### PROMPT
Show every line below where "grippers" can be found.

### Saved entries
<<<<

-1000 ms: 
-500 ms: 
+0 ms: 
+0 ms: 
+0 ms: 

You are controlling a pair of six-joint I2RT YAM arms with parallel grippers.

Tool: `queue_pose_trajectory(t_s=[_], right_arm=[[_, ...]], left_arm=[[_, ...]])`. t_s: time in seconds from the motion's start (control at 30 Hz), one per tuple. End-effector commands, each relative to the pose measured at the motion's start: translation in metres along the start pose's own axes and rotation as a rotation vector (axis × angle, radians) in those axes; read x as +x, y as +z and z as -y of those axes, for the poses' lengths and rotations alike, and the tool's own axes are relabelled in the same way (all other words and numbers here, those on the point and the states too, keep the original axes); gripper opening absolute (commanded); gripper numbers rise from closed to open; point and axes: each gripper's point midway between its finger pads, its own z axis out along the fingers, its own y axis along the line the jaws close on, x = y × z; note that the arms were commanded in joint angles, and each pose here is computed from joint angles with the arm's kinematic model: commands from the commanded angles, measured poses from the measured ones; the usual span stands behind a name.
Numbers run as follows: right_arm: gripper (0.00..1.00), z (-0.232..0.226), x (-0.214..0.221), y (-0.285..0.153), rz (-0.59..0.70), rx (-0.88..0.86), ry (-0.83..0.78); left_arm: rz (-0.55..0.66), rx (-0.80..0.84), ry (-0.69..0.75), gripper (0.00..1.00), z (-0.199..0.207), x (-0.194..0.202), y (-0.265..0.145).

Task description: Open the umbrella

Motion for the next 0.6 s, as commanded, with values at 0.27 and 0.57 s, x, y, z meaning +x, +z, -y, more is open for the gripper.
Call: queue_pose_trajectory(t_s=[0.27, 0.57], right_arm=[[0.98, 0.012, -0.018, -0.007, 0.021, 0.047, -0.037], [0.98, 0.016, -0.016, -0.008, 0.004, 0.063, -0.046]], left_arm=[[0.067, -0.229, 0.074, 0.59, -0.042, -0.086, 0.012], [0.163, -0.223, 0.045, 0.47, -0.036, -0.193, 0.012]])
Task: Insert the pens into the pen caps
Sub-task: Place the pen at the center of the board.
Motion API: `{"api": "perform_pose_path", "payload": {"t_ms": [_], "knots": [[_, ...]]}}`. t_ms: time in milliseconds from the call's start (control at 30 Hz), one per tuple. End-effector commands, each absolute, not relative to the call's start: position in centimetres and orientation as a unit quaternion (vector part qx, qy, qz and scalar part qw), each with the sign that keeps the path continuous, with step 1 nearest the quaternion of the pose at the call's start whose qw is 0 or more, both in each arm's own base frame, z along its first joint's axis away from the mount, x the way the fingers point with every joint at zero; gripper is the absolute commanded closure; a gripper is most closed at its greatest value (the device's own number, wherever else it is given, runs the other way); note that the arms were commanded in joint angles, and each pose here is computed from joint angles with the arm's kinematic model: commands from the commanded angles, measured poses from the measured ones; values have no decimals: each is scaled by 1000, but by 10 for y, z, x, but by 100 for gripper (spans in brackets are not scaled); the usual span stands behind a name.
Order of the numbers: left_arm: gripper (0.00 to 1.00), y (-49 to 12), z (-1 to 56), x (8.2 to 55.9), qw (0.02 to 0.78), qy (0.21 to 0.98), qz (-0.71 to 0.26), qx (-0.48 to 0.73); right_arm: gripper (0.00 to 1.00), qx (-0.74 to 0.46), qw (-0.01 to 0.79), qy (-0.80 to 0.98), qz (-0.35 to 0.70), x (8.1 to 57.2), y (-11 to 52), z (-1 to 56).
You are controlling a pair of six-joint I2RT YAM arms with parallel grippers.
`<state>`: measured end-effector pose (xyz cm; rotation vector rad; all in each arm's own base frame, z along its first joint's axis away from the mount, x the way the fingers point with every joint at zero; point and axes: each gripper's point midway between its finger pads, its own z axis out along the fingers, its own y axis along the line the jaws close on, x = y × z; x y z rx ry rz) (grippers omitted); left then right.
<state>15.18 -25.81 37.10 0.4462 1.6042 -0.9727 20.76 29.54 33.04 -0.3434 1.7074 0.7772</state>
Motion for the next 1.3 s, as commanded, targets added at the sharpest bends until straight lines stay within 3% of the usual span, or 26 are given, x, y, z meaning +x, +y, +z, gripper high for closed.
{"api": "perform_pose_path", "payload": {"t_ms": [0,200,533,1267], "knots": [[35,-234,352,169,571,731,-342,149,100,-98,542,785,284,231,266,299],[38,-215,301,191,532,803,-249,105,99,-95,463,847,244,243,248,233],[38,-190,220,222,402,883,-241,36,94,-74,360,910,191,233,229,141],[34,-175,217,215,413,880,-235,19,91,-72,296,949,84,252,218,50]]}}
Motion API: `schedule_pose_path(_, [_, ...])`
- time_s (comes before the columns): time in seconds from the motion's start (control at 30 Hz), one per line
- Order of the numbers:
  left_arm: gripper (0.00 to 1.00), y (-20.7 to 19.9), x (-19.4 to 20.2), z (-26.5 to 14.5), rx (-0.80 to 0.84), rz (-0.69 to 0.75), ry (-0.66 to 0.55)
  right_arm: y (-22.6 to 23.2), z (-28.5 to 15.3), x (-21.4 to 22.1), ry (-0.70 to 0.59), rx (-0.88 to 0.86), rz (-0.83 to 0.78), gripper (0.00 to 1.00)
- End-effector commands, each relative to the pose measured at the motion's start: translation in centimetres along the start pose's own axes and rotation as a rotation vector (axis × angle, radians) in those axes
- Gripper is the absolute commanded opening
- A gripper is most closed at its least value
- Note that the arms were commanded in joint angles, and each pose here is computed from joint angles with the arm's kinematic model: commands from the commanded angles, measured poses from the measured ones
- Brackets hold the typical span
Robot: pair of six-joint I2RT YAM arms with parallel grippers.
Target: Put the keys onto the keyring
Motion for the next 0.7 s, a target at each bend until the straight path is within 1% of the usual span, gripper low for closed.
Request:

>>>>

### EXERCISE SOLUTION
You are controlling a pair of six-joint I2RT YAM arms with parallel grippers.
You are controlling a pair of six-joint I2RT YAM arms with parallel grippers.
`<state>`: measured end-effector pose (xyz cm; rotation vector rad; all in each arm's own base frame, z along its first joint's axis away from the mount, x the way the fingers point with every joint at zero; point and axes: each gripper's point midway between its finger pads, its own z axis out along the fingers, its own y axis along the line the jaws close on, x = y × z; x y z rx ry rz) (grippers omitted); left then right.
Robot: pair of six-joint I2RT YAM arms with parallel grippers.

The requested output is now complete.